5. Regulatory & HTA Use of RWE
Regulators and health technology assessment bodies do not evaluate RWE simply according to whether a study is labelled “real world”. The evidentiary value depends on the decision being informed, the suitability of the data, the study design, analytical validity, transparency and the degree of uncertainty that remains.
Regulatory uses include disease epidemiology, medicine utilisation, safety and effectiveness, feasibility of clinical studies, external controls and post-authorisation evidence generation. HTA questions may place additional emphasis on comparative effects in routine practice, generalisability, long-term outcomes, resource use, patient-relevant outcomes and the characterisation of uncertainty.
Requirements differ according to jurisdiction and intended use. When RWE is being generated for a specific regulatory or HTA decision, early engagement with the relevant body can be as important as the technical design of the study.
6. Analytics, Standards & Tools
Analytical tools are most useful when they support good design rather than substitute for it. Reproducible workflows, standard vocabularies and common data structures can make analyses easier to audit, reuse and implement consistently across multiple databases.

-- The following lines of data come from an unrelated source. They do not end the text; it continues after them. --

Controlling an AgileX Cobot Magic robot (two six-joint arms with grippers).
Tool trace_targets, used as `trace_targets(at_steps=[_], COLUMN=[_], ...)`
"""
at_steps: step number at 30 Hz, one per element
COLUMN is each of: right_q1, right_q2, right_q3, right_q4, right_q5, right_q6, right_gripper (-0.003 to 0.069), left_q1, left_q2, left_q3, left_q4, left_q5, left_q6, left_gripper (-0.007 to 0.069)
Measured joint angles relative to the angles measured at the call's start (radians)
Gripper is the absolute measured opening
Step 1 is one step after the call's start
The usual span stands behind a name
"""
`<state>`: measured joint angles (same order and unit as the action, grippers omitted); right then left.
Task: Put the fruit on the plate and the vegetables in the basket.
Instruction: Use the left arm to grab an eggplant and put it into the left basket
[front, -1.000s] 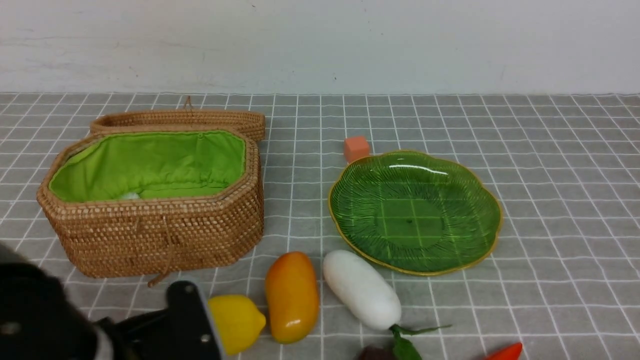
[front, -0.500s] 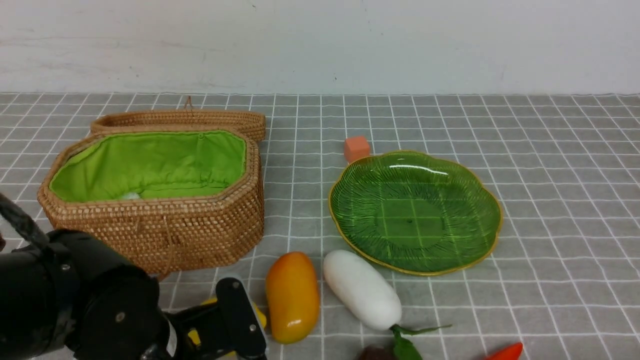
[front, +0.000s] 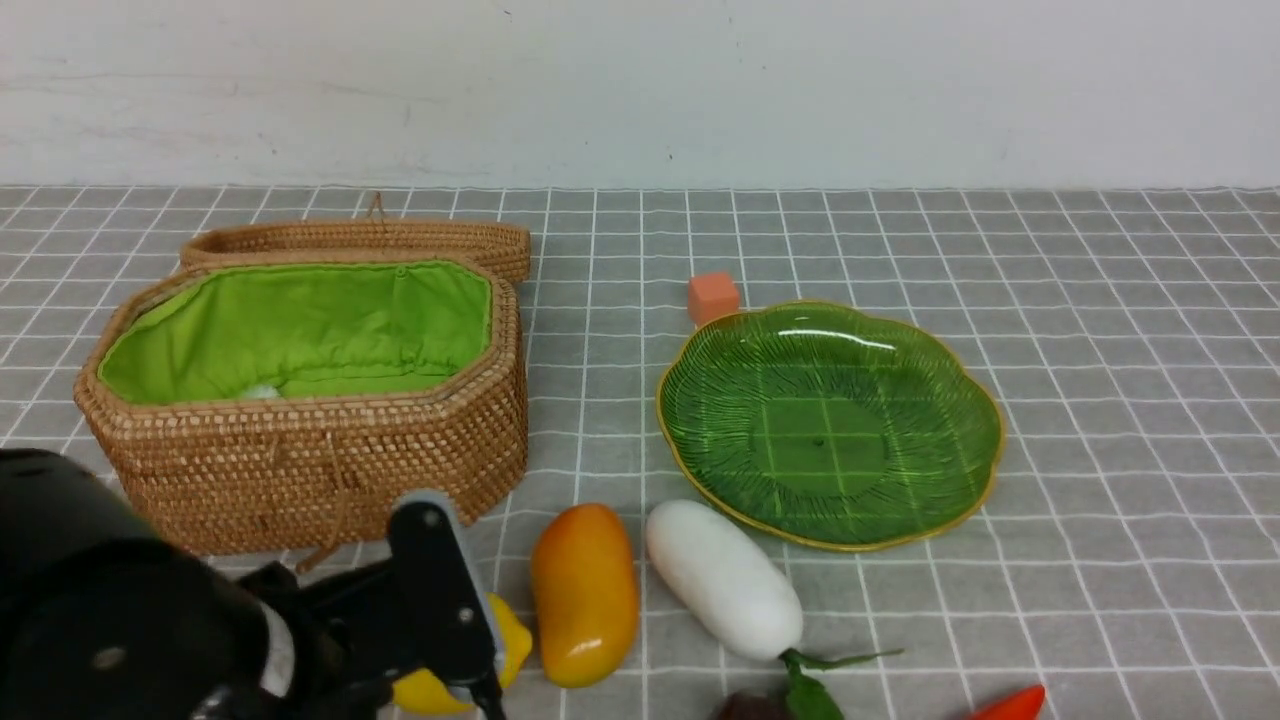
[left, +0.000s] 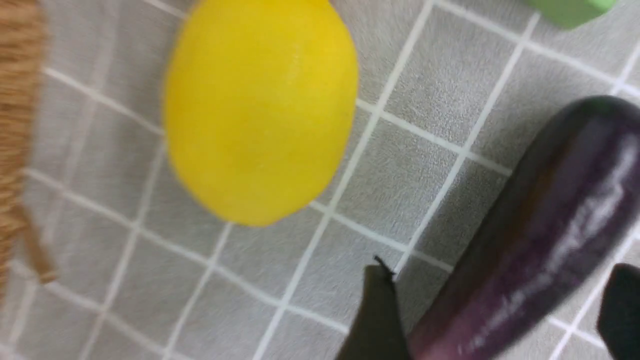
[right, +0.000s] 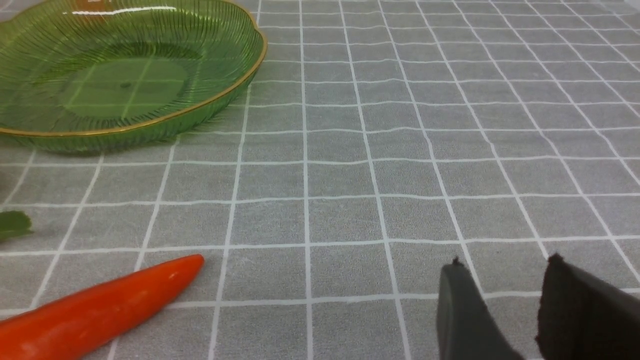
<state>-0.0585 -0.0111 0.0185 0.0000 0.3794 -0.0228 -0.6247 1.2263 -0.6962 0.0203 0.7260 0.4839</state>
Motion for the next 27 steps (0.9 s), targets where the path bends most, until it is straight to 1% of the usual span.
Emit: trace_targets(at_steps=[2, 3, 4, 5, 7, 10, 18, 22, 27], right_q1=[0.0, 0.0, 0.0, 0.0, 0.0, 0.0, 0.0, 0.0, 0.0], right_q2=[0.0, 0.0, 0.0, 0.0, 0.0, 0.0, 0.0, 0.0, 0.0], right_q3=[0.0, 0.0, 0.0, 0.0, 0.0, 0.0, 0.0, 0.0, 0.0], right_q4=[0.0, 0.0, 0.0, 0.0, 0.0, 0.0, 0.0, 0.0, 0.0], right_q5=[0.0, 0.0, 0.0, 0.0, 0.0, 0.0, 0.0, 0.0, 0.0], right_q6=[0.0, 0.0, 0.0, 0.0, 0.0, 0.0, 0.0, 0.0, 0.0], right_gripper=[0.0241, 0.0241, 0.0241, 0.0241, 0.0241, 0.0241, 0.0241, 0.0241, 0.0241], left_q1=[0.0, 0.0, 0.0, 0.0, 0.0, 0.0, 0.0, 0.0, 0.0], left_q2=[-0.026, -0.028, -0.031, -0.031, -0.008, 0.038, 0.167, 0.193, 0.224], left_q3=[0.0, 0.0, 0.0, 0.0, 0.001, 0.002, 0.002, 0.002, 0.002], left_q4=[0.001, 0.001, -0.002, -0.003, -0.007, -0.02, -0.096, -0.126, -0.131], left_q5=[0.026, 0.032, 0.061, 0.061, 0.095, 0.091, 0.042, 0.028, 0.029], left_q6=[0.048, 0.055, 0.122, 0.132, 0.26, 0.333, 0.403, 0.407, 0.407], left_gripper=[0.0589, 0.059, 0.0599, 0.06, 0.0599, 0.0587, 0.0567, 0.0564, 0.0564])
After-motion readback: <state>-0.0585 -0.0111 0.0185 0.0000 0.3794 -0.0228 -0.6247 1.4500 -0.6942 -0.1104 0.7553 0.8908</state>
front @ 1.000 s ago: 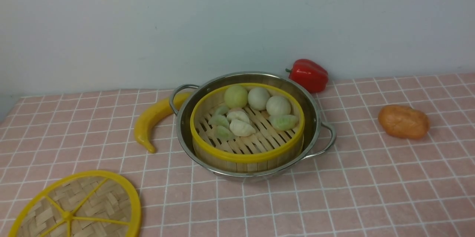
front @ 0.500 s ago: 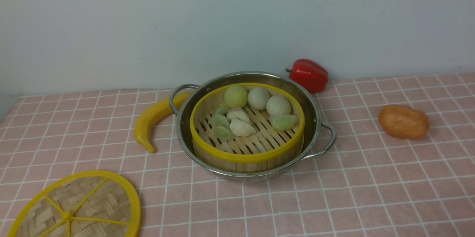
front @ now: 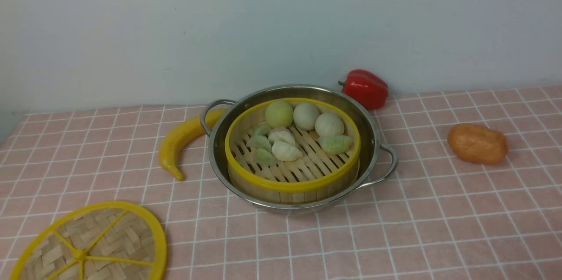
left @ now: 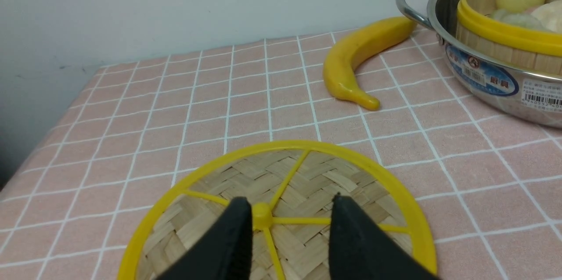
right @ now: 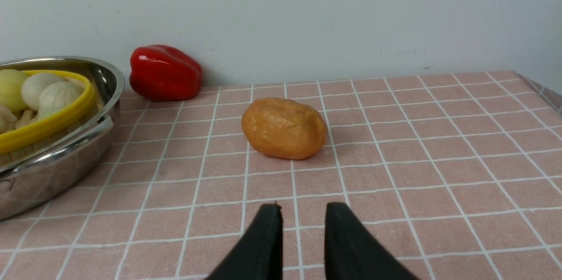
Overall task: Place the steamer in the pot on the pink tablecloth, and put the lid on the steamer.
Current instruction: 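Grasp the bamboo steamer lid lying on the table by its centre knob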
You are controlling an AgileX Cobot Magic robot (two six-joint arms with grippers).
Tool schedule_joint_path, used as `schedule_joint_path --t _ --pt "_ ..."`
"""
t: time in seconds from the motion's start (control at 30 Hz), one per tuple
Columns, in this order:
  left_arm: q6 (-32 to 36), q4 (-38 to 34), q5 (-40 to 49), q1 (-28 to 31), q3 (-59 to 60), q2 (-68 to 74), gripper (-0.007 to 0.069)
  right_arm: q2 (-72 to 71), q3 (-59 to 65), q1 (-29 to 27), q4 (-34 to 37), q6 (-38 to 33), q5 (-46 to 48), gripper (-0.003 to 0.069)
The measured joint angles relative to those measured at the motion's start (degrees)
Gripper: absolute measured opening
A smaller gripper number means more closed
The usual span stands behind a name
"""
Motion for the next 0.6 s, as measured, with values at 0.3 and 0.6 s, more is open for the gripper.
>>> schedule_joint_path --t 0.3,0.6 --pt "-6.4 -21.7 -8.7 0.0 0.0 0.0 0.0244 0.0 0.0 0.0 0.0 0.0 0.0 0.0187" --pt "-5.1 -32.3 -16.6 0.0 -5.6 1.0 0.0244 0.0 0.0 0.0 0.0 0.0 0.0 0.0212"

Common data models can harmonise the structure and representation of heterogeneous observational data. When combined with shared analytical specifications, they can support distributed research in which patient-level data remain under the control of local data partners while the same analytical question is implemented consistently across sites.
Open statistical environments such as R support transparent and reproducible analysis, while the OHDSI ecosystem provides a mature example of combining the OMOP Common Data Model, standardised vocabularies and reusable analytical tools for observational research.
Core resources
OHDSI — OMOP Common Data Model & Analytical Tools
An open-source ecosystem combining the OMOP Common Data Model and standardised vocabularies with analytical tools for reproducible observational research across heterogeneous data sources.

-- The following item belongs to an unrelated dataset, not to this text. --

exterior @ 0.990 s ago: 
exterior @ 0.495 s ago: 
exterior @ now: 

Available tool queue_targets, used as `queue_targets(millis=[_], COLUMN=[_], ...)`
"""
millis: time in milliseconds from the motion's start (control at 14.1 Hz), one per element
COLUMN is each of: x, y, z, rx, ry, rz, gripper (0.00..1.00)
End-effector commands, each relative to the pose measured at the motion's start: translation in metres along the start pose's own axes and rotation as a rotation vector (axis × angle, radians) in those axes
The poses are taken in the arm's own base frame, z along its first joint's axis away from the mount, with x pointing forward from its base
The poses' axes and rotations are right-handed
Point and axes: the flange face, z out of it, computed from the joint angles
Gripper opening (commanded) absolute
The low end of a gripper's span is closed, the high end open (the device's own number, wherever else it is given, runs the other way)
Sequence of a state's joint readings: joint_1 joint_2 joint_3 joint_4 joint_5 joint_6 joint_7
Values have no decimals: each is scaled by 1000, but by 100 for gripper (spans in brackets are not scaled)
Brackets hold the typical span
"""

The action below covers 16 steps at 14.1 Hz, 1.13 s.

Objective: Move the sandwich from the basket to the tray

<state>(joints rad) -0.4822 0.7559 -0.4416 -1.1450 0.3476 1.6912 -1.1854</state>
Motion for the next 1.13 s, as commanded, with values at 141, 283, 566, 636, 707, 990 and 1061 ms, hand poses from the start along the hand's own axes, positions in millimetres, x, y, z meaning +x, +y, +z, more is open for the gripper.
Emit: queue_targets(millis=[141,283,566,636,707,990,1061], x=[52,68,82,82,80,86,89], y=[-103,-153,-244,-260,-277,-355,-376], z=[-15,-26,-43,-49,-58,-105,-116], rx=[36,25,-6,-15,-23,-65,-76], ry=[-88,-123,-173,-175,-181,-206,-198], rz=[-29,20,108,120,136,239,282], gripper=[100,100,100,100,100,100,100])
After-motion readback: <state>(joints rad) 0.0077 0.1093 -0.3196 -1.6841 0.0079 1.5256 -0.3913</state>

The R Project for Statistical Computing
An open environment for statistical computing, graphics and reproducible analytical workflows.
7. Integrated Evidence Generation
Evidence needs rarely sit within a single methodological discipline. Questions arising during the development and use of a health technology may require information from clinical trials, epidemiology, real-world studies, health economics and outcomes research, patient-reported outcomes, digital measures, biomarkers and other sources.

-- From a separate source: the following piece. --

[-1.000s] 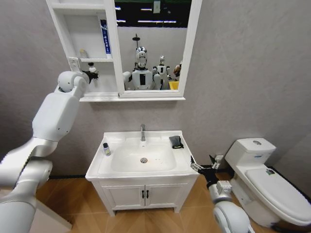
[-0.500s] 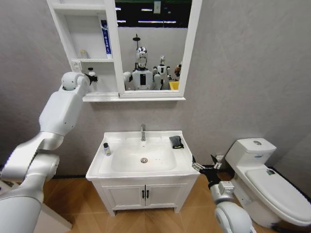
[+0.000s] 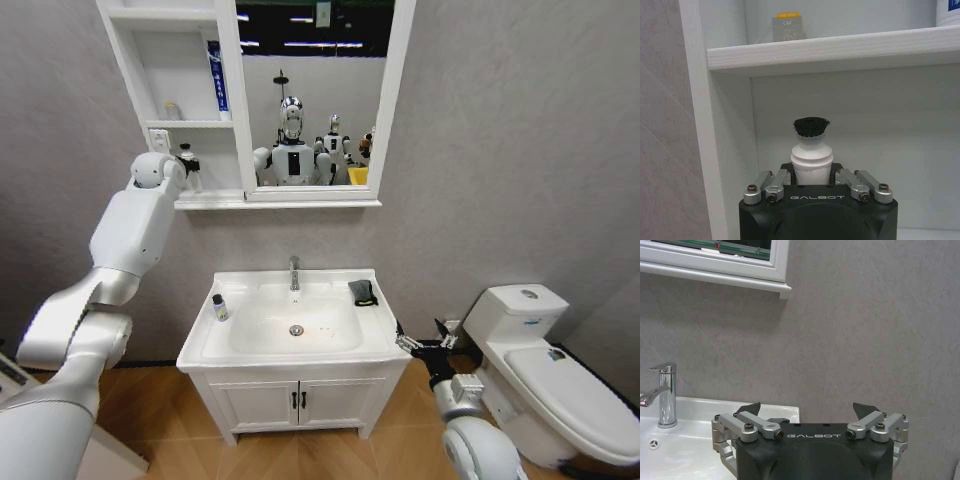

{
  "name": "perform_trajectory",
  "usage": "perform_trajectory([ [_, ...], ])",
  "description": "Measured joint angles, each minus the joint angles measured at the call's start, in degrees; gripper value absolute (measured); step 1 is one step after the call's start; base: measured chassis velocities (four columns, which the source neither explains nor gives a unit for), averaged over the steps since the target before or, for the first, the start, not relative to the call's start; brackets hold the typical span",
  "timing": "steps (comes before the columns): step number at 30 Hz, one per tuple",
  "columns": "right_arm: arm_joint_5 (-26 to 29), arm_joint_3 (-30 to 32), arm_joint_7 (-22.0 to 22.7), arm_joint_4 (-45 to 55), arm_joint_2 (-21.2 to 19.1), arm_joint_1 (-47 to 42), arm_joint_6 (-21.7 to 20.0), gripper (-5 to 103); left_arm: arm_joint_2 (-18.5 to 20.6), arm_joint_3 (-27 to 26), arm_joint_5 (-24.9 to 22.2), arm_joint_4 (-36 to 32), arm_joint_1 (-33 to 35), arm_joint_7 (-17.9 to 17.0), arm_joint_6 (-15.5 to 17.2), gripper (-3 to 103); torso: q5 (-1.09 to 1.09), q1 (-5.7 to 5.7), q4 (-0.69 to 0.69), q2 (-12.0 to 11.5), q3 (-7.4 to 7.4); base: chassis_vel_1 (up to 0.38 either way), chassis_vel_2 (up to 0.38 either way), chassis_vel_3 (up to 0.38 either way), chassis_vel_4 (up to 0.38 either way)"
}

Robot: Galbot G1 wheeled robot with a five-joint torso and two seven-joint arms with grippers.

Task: Move facial cleanser and shampoo from washbasin to cabinet, then wipe washbasin with towel.

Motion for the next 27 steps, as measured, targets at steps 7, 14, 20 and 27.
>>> perform_trajectory([
  [7, 0.10, -0.12, -0.06, -0.13, -0.03, 0.23, 0.27, 100, -0.44, -0.27, 0.51, 1.08, -0.43, -0.47, -0.21, 53, 0.00, 0.00, 0.00, 0.00, 0.00, 0.000, 0.000, 0.000, 0.000],
  [14, 0.53, 0.25, -0.09, -0.13, -0.23, 0.14, 0.43, 100, -0.32, -0.32, 0.80, 0.95, -0.41, -0.83, -0.55, 75, 0.00, 0.00, -0.01, 0.00, 0.00, 0.000, 0.000, 0.000, 0.000],
  [20, 0.66, 0.40, -0.09, -0.17, -0.26, 0.04, 0.67, 100, 1.63, -0.85, -1.70, -5.11, 1.48, -3.01, 0.06, 96, 0.01, 0.00, -0.01, 0.00, 0.00, 0.000, 0.000, 0.000, 0.000],
  [27, 0.19, -0.14, -0.17, -1.02, 0.22, -0.60, 1.35, 100, 9.48, -2.82, -11.45, -25.20, 10.52, -10.00, 3.12, 100, 0.00, 0.01, -0.02, 0.00, 0.00, 0.000, 0.000, 0.000, 0.000],
])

Integrated evidence generation starts from the decisions that need to be made and the evidence gaps that need to be addressed. Those gaps should reflect the needs of the relevant stakeholders, including regulators, HTA bodies, clinicians, payers and patients, and where appropriate those stakeholders should help shape the questions, outcomes and evidence priorities. The strategy then coordinates different evidence streams across the product lifecycle rather than treating individual studies as isolated activities.
This approach can align populations, endpoints and research questions; identify where evidence can be reused across stakeholders; clarify the sequencing of studies; and make explicit which method is best suited to each question. Real-world evidence is one important component of this broader strategy, contributing where routine healthcare data and real-world settings add information that other evidence sources cannot provide as efficiently or directly. Integration also requires synthesis and triangulation across evidence streams: examining where findings converge or diverge, whether differences can be explained by populations, estimands, study designs or biases, and what uncertainty remains after the evidence is considered as a whole.
A practical sequence: define the decision and research question → identify stakeholder evidence needs → identify potentially relevant data → assess fitness for purpose and feasibility → choose the design and analysis → conduct and report transparently → assess applicability → triangulate and interpret the evidence in its regulatory, HTA or clinical context → integrate it with the wider evidence plan.